Year of a Hundred books – #35 The Demi-Monde: Summer

The Demi-Monde: SummerThe Demi-Monde: Summer, by Rod Rees


I can’t think of a book, or series of books, that I hate more than Rod Rees’ Demi-Monde. The writing style is juvenile, the characterisation appalling, the story a smug, convoluted mess, and frankly anyone that writes half their characters with ridiculously exaggerated, borderline racist, phonetic accents, should be too ashamed of themselves to publish their book.

The problem is that the first book wasn’t so bad. The writing style, characterisation, and accents were still bad (though the latter was more tempered than in the following two books), but the plot seemed fairly like a straightforward post-cyberpunk adventure. The basic plotline is that the US army have created a hellish computer synthesised reality to train their soldiers in urban guerilla warfare against, for no real reason, the most evil human beings in history. The president’s daughter somehow jacks into this matrix, and get stuck. The heroine is sent to get her out before everything goes to hell. Seems like a good enough story, right? The cosmology and society within the simulation is a bit weird, but it kind of makes sense in context. A little bit. Anyway, so while reading the first book, I got so caught up in the world that by the time I got to the end, I was hooked. Then I read the second, which was worse, what with the development of the universe, and worst of all the revelation of the vampires.

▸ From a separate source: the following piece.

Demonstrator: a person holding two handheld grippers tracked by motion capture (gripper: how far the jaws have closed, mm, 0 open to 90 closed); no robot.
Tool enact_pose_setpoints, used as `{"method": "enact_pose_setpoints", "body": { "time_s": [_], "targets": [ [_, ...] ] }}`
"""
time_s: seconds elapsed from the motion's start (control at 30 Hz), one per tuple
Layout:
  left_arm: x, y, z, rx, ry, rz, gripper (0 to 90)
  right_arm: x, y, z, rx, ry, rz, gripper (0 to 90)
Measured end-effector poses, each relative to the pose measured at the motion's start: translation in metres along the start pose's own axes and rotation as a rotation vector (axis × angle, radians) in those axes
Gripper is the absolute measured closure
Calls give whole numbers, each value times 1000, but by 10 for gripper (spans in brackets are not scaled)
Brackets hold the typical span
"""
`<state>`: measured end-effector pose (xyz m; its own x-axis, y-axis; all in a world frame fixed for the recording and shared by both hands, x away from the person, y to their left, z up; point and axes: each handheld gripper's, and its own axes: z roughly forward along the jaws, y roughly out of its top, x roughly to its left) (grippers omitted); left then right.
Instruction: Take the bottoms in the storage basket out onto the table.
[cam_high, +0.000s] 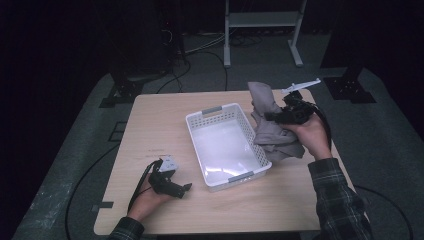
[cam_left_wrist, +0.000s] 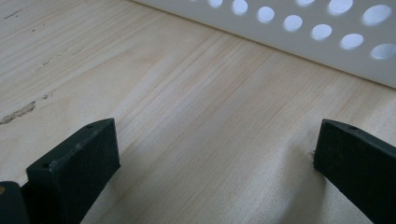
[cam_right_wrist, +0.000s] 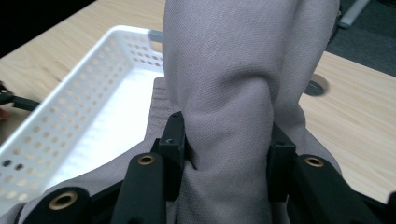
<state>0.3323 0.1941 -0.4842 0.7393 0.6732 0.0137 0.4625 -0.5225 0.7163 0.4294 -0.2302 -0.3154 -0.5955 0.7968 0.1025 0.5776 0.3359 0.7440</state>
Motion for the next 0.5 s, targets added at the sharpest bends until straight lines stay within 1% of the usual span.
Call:
{"method": "enact_pose_setpoints", "body": {
  "time_s": [0.03,0.1,0.13,0.17,0.2,0.23,0.27,0.3,0.33,0.4,0.43,0.5],
  "targets": [
    [0,0,0,1,0,2,0,0,0,0,0,0,0,603],
    [0,0,0,3,1,3,0,-6,-4,-3,2,-22,8,603],
    [0,0,0,3,0,3,0,-15,-10,-5,12,-40,19,603],
    [0,0,0,4,0,3,0,-15,-10,-5,12,-40,19,603],
    [0,0,0,3,1,3,0,-19,-13,-6,16,-50,22,603],
    [0,0,0,3,1,3,0,-27,-19,-6,19,-69,31,602],
    [0,0,0,6,1,7,0,-31,-22,-6,23,-74,34,602],
    [0,0,0,6,1,7,0,-31,-22,-6,23,-74,34,602],
    [0,0,0,5,1,6,0,-39,-29,-5,23,-79,36,601],
    [0,0,0,3,0,3,0,-45,-36,-2,28,-80,42,601],
    [0,0,0,3,0,4,0,-48,-40,0,28,-91,34,601],
    [0,0,0,5,-1,5,0,-54,-47,3,35,-111,40,600]
  ]
}}
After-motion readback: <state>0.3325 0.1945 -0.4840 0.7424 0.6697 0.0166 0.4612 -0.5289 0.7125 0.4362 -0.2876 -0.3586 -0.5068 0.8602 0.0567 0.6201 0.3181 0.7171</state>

Yes, Vampires. Except they’re not really vampires, and they’re not just in the simulation, they’re in the real world. Oh, and the whole simulation is run by them, rather than the US Army who just think they’re in charge.

The third book is so bad it’s practically insulting to read it. There are occasional moments of good storytelling and empathy, but in general it’s just a series of events that lead from one thing to another with no sense of smooth progression. Oh, and the final straw was, when the bizarre cosmology Rees has created, is revealed to include an anciently genetically engineered sub-species known as the “Kohanim”, who over time, became the Jews.

Yes, you read that right.

I was all prepared to give up with the series once I’d finished the book, but unfortunately the last couple of chapters, once the action began again and we stepped away from the absurd pseudo-philosophy, dragged me back in, ending with a hell of a cliffhanger. Which means I’m going to have read the final book in the series.

But seriously. Don’t put yourself through the misery of reading this series. It’s not worth it.